PROBLEM: There is one span to output from the data below: the lines starting at the line with "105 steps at" and ending at the line with "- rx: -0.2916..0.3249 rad". Output it exactly, ends included, nothing more.

---+---

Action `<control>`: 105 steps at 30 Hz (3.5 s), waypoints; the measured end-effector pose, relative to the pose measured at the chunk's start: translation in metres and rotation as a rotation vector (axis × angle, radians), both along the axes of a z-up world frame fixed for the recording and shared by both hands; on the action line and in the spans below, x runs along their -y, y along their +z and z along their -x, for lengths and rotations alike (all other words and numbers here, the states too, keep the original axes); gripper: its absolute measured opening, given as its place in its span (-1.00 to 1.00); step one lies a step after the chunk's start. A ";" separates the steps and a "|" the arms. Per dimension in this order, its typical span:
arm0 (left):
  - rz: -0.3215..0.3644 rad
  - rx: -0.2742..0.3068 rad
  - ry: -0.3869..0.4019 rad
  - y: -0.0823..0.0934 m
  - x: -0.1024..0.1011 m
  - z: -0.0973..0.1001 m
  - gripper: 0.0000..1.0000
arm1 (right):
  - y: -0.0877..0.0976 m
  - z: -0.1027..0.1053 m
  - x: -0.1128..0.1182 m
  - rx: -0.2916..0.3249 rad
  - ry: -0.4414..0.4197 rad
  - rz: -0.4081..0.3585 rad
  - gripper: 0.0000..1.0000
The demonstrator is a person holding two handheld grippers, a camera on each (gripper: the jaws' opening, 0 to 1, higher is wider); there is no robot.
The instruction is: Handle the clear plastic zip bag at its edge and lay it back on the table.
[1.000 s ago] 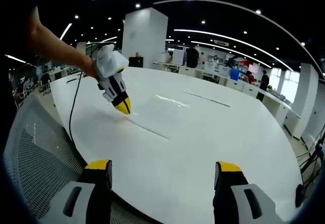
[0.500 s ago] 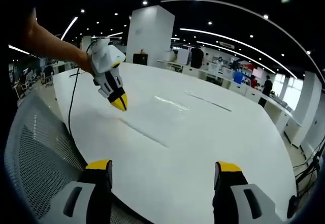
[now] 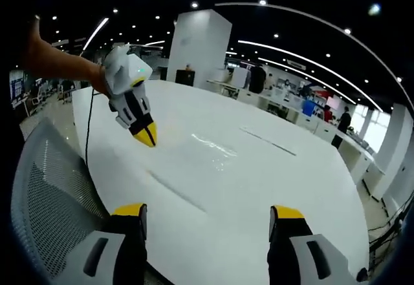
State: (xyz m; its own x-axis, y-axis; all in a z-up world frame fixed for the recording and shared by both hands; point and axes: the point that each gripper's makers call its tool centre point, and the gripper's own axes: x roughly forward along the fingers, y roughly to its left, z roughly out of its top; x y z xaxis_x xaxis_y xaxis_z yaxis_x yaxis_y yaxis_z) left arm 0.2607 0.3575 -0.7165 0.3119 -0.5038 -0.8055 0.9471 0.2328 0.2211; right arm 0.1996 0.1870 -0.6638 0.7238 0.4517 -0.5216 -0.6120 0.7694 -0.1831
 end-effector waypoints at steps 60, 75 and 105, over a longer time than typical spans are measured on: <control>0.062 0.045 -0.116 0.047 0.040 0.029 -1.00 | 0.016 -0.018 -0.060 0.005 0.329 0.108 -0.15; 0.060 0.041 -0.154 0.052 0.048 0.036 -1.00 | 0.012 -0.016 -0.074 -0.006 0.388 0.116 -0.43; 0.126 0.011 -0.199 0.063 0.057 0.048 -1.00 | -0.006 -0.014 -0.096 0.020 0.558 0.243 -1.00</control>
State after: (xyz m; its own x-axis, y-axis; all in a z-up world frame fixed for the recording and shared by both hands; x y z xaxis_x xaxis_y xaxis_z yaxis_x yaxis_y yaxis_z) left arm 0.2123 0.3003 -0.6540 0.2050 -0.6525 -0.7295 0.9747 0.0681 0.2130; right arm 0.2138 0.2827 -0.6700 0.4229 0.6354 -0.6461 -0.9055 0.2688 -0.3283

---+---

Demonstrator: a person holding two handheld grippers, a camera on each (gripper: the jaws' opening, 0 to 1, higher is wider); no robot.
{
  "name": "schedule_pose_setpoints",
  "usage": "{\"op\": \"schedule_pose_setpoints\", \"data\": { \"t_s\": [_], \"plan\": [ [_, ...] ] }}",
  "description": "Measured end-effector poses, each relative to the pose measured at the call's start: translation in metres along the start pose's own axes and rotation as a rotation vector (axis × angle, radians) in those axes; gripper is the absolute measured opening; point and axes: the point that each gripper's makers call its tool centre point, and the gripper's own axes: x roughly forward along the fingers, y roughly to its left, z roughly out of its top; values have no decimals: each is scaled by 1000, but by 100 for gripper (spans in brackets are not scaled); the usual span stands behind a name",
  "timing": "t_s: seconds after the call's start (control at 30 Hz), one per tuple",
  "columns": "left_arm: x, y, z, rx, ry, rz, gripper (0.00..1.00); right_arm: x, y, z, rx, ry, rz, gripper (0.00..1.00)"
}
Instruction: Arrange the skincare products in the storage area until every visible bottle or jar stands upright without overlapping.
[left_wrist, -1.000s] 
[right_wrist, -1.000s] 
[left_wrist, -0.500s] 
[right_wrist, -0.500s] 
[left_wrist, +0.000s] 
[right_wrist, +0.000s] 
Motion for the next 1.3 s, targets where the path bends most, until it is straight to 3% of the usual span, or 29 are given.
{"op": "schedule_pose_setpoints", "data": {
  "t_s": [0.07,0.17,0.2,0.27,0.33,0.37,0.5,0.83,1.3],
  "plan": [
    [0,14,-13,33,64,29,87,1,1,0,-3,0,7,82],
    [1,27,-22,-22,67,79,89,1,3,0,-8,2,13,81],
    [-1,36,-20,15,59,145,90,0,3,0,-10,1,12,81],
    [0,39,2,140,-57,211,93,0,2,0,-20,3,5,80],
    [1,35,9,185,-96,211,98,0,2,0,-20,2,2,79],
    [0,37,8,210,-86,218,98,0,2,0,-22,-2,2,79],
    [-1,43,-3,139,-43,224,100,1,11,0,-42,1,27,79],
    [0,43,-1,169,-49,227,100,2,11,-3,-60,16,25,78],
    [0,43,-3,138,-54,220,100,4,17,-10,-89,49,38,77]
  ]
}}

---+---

WRITTEN RESPONSE:
Action `<control>`: 105 steps at 30 Hz (3.5 s), waypoints; the measured end-effector pose, relative to the pose measured at the chunk's start: translation in metres and rotation as a rotation vector (axis × angle, radians), both along the axes of a z-up world frame fixed for the recording and shared by both hands; on the action line and in the spans below, x runs along their -y, y along their +z and z along their -x, for lengths and rotations alike (all other words and numbers here, the states too, keep the original axes); gripper: its absolute measured opening, given as its place in its span (-1.00 to 1.00); step one lies a step after the chunk's start. A ";" separates the steps and a "|" the arms. Per dimension in this order, its typical span:
arm0 (left):
  - rz: -0.3215..0.3644 rad
  - rx: -0.2742..0.3068 rad
  - ry: -0.3869..0.4019 rad
  - y: -0.0823..0.0934 m
  - x: -0.1024..0.1011 m
  - z: -0.0973..0.1001 m
  - gripper: 0.0000..1.0000
arm1 (right):
  - y: -0.0877..0.0976 m
  - z: -0.1027..0.1053 m
  - x: -0.1128..0.1182 m
  - rx: -0.2916..0.3249 rad

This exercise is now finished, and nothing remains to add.